- Geographic distribution: Ethiopia
- Linguistic classification: Afro-AsiaticOmoticNorthOmeto; ; ;
- Subdivisions: South; East; North;

Language codes
- Glottolog: omet1238

= Ometo languages =

Omotic dialect cluster of Ethiopia

The Ometo languages of Ethiopia are a dialect cluster of the Omotic family, generally accepted as part of the Afro-Asiatic language family. They include the most populous Omotic language, Wolaytta, with two million speakers. The languages have around 4 million speakers.

==Classification==
===Bender (2000)===
Bender (2000) classifies them as,

- South: Maale
- Basketo
- Central: Wolaytta (Ometo), Oyda (Oyta), Melo (Malo), Dorze–Gamo-Gofa-Dawro
- East: Gats'ame (Kachama-Ganjule), Koorete (Koyra, Harro), Zayse-Zergulla

===Blench (2006)===
Hayward (2003) added Basketo to Central Ometo and called the result 'North Ometo', a position followed by Blench (2006).

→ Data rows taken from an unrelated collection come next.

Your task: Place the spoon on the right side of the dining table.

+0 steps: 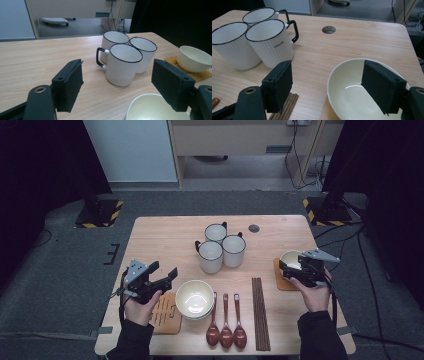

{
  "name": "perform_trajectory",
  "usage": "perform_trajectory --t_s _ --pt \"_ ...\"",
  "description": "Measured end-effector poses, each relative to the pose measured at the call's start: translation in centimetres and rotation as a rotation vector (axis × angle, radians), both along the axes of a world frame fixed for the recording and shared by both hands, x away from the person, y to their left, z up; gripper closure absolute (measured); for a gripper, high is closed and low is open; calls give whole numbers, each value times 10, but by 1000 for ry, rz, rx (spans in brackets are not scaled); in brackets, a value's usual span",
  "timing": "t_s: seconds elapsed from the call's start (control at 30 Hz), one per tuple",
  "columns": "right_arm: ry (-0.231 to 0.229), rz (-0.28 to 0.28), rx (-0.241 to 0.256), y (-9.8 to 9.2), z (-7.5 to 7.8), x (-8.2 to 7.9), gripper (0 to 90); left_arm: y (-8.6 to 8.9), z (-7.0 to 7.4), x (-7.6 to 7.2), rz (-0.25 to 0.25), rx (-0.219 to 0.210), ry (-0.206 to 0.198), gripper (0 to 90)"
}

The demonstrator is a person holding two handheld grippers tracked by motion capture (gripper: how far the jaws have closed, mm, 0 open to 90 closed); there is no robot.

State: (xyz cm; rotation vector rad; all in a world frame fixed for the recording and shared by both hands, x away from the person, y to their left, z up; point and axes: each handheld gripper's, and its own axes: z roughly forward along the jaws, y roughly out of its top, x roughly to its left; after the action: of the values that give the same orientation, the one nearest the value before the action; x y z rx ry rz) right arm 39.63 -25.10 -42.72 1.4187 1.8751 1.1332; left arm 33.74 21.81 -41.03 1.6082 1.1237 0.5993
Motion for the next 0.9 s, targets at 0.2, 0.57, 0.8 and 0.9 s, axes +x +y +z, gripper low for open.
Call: perform_trajectory --t_s 0.2,0.57,0.8,0.9 --pt "-2 33 1 8 -1 -3 243 -14 -2 -2 -38 24 2 238" --pt "-18 71 4 17 -1 -10 238 -44 1 -4 -111 38 -7 242" --pt "-28 100 14 23 1 -16 236 -67 0 -2 -163 44 -6 249" --pt "-32 112 14 26 1 -18 236 -74 -2 -3 -182 46 4 257"
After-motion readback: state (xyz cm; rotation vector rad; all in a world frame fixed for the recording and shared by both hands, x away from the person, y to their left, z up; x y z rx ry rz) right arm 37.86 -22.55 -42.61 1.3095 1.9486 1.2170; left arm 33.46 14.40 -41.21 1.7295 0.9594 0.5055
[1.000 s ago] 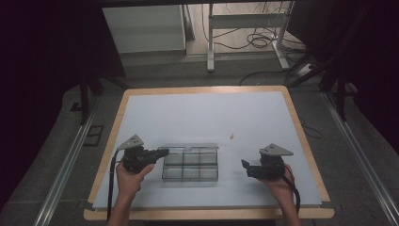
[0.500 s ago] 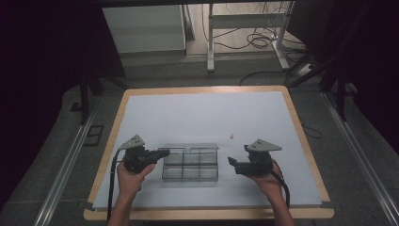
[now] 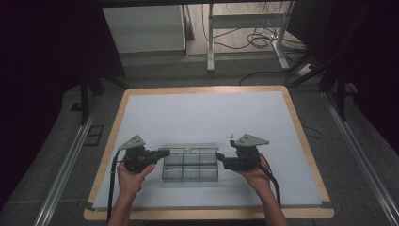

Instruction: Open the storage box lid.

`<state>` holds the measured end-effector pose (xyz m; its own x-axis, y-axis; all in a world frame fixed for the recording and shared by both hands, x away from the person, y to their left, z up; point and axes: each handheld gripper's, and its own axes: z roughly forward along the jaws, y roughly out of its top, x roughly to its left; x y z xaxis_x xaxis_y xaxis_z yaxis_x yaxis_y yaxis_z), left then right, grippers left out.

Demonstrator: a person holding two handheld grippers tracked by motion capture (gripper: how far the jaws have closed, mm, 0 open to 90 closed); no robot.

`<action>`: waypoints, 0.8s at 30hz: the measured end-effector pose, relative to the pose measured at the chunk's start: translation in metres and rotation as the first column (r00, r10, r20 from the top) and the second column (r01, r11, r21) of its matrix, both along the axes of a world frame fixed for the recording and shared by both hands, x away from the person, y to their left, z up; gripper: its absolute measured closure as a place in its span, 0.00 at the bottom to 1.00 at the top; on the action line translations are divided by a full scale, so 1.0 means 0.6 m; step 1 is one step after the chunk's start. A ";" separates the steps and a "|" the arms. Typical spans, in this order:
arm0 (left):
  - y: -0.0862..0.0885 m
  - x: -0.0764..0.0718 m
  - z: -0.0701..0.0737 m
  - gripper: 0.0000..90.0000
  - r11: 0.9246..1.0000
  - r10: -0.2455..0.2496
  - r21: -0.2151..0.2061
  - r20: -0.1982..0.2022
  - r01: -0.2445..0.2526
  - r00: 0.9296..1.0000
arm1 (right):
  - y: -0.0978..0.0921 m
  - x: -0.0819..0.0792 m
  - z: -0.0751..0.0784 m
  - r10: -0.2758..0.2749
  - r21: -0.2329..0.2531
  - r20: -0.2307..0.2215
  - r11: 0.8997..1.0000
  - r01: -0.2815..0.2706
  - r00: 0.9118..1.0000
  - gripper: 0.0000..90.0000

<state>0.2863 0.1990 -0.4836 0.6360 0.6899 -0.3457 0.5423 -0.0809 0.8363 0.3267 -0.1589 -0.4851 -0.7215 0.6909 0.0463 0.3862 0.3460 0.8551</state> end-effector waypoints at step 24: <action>0.000 0.001 -0.002 1.00 1.000 -0.003 0.006 0.003 0.003 1.000 | 0.041 0.010 0.020 0.046 0.041 0.030 0.998 -0.048 0.998 0.33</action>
<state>0.2868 0.1988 -0.4846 0.6388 0.6902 -0.3398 0.5399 -0.0875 0.8372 0.3325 -0.1346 -0.4733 -0.7545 0.6542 0.0525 0.3449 0.3271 0.8798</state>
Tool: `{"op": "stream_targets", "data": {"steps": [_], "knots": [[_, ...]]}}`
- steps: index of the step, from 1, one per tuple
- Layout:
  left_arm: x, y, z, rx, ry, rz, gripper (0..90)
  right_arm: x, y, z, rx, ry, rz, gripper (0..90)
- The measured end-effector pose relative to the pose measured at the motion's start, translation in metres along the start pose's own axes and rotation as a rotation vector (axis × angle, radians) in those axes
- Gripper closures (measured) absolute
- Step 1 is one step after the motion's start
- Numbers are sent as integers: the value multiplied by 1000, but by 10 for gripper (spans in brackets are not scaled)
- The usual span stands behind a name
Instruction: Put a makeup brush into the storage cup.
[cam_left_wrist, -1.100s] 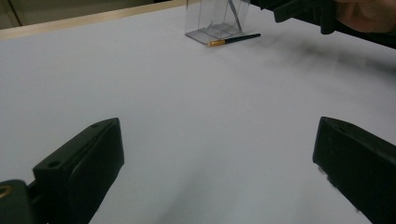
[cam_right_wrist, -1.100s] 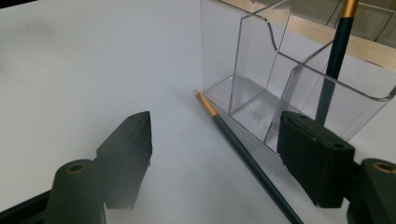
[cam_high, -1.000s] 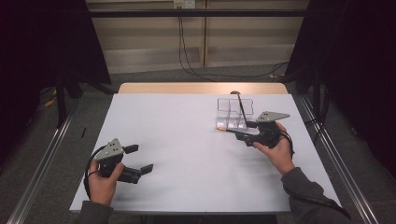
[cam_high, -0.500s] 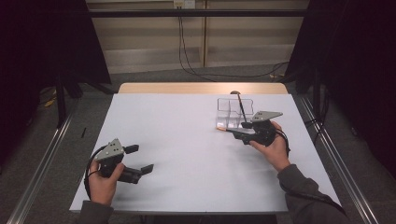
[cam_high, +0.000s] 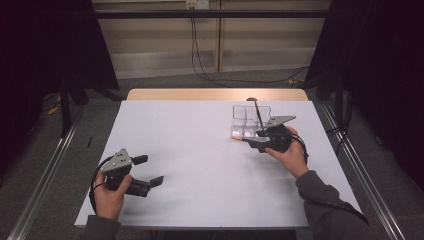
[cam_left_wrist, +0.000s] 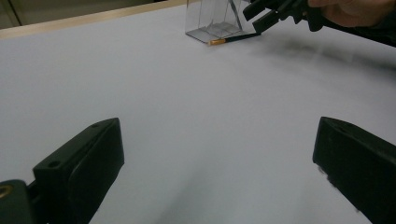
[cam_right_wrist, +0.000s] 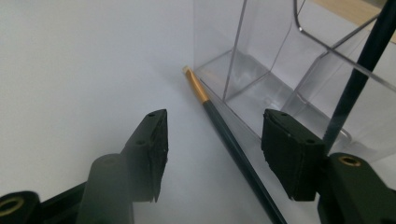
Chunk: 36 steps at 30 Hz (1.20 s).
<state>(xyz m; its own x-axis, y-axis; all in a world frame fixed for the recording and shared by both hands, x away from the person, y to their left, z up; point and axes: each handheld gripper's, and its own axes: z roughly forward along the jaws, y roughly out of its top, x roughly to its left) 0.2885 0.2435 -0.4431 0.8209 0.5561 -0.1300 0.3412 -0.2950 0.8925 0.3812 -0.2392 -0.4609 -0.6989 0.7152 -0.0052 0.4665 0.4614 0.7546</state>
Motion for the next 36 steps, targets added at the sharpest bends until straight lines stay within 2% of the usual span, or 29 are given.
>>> {"op": "stream_targets", "data": {"steps": [2, 3, 5, 15, 17, 18, 22, 24, 25, 28, 31, 36], "knots": [[0, 0, 0, 0, -1, -4, 18, -2, 1, 1, 17, 13, -9, 403], [0, 0, 0, 1, 0, -3, 18, -2, 2, 1, 31, -4, -9, 404], [0, 0, 0, 1, -1, -4, 18, -3, 4, 1, 46, 16, -8, 405], [1, 0, 0, 2, -1, -1, 18, -8, 7, 5, 163, 32, -8, 415], [1, 0, 0, 2, -2, -2, 18, -10, 8, 6, 188, 23, -25, 425], [1, 0, 0, 2, -1, -1, 17, -10, 8, 6, 200, 36, -25, 428], [1, 0, 1, 4, -4, -3, 18, -12, 10, 8, 231, 35, -47, 434], [1, -1, 1, 3, -6, -5, 17, -12, 10, 8, 262, 26, -37, 440], [1, -1, 1, 4, -5, -5, 18, -13, 10, 9, 265, 31, -53, 440], [1, 0, 1, 5, -5, -2, 18, -13, 11, 10, 290, 27, -40, 440], [1, -1, 1, 2, -5, -6, 18, -14, 11, 10, 307, 24, -55, 445], [1, -1, 1, 3, -5, -4, 18, -17, 10, 10, 333, 22, -45, 479]]}}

Blench (2006) lists several additional North Ometo languages, and lists Chara as unclassified within the family.

- North: Misketto (Basketto), Dokka, Doko-Dolo, Wolaitta (Welamo), Zala, Oyda, Malo, Dorze–Laha–Gamo–Gofa–Kullo-Konta–Dache, Ganjule, Gidicho, Kachama
- East: Gatame (Haruro), Zayse (+Zergula), Koore/Koyra (Badittu)
- South: Maale
- ?: Ch'ara

He also lists Balta, a regional name for Wolaytta, as a possibly separate language.